Although English is the official language of Mauritius, Creole is the most widely spoken language on the island. It is used by more than half the population, including many people who are not of Creole descent.

Creole is similar to French, but there are many differences in the pronunciation and use of words. For example, the sounds "ch," "j" and "g" in French are usually replaced by the "z" sound in Creole. The grammar is simplified, and nouns are not divided into male and female genders, as they are in French. Creole was the language created by slaves and labourers who were forced to speak French, but who received no formal training in the language. It contains Malagasy words (from the language spoken in Madagascar), as well as some Swahili and Indian words.

Creole is used informally among various ethnic groups. It is not taught in schools, although teachers may use it informally with students. Creole was originally a spoken rather than written language. Although writers are now starting to produce literature in Creole, there is no standardized spelling system for the language.

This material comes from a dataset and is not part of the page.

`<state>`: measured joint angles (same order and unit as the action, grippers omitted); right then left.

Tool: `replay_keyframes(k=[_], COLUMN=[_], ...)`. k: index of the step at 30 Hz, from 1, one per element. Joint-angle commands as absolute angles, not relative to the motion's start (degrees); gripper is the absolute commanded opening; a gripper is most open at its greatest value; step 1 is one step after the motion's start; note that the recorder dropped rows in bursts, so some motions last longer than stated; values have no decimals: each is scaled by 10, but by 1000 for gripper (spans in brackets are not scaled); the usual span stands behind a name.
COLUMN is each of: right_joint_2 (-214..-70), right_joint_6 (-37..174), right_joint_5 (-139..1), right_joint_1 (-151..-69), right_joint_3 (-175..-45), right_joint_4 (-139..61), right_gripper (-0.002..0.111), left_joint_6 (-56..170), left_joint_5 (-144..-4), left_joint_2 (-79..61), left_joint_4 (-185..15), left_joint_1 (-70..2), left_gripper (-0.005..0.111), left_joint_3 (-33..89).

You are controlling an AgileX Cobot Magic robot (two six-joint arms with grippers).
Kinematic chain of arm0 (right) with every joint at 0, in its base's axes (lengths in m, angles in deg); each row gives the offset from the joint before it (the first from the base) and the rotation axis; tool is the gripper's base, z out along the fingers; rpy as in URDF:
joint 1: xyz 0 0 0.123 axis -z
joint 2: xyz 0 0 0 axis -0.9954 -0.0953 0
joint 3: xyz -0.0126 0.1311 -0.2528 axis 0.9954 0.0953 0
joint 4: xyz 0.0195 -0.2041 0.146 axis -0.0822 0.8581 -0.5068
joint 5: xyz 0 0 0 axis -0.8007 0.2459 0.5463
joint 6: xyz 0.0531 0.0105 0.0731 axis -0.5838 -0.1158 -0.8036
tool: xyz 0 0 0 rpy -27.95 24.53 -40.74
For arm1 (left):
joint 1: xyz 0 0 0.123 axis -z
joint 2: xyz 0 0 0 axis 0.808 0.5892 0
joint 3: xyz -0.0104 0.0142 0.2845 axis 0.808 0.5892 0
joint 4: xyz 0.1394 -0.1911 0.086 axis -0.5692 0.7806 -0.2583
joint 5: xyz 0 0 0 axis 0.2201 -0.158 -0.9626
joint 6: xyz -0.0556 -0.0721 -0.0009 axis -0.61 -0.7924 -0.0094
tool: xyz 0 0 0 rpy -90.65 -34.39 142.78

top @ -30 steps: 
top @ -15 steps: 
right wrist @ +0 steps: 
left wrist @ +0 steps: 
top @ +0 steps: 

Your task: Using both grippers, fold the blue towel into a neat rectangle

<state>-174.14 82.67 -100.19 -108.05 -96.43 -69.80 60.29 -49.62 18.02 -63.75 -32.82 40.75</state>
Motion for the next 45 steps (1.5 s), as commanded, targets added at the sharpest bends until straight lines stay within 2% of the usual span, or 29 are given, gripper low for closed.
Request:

The languages brought by Indian indentured workers and merchants are also spoken in Mauritius, including Bhojpuri, Hindi, Tamil, Telegu, Marathi and Gujerati. Bhojpuri is spoken in the northeast region of India. Tamil and Telegu are the languages of south India. Marathi is spoken in the area around Bombay, while Gujerati is spoken in western India. The Chinese who came to Mauritius generally speak Hakka or Cantonese. Muslims speak Arabic or Urdu.

   Did you know?
Because of the mix of cultures and languages, many Mauritians are multilingual. A person might speak Bhojpuri at home, French to a supervisor at work, English to a government official and Creole to friends.
Mauritian radio has two channels, one of which broadcasts in English, French and Creole, and the other in Indian and Chinese languages. There are three television channels, broadcasting in English, French, Hindi, and Indian and Chinese languages, but not in Creole. Most movies are dubbed in French. There are seven daily newspapers, two in Chinese and the rest in French.

  English Creole
  Hello   Bonzour
  How are you?   Ki manière
  I am well   Mon byen, mersi
  OK   Correc
  What is your name?   Koman ou apele?
  Can you speak Creole?   Ou kapave koz Kreol?
  I like Mauritius   Mo kontan Mauriz
  Cheers!   Tapeta!
  That's great!   Formidabe!
  Goodbye   Orevwar

   Did you know?
In Mauritius, women usually greet friends with a kiss on the cheek, and men shake hands. Indians may greet each other with the gesture called namaste, bringing both hands together in a praying gesture.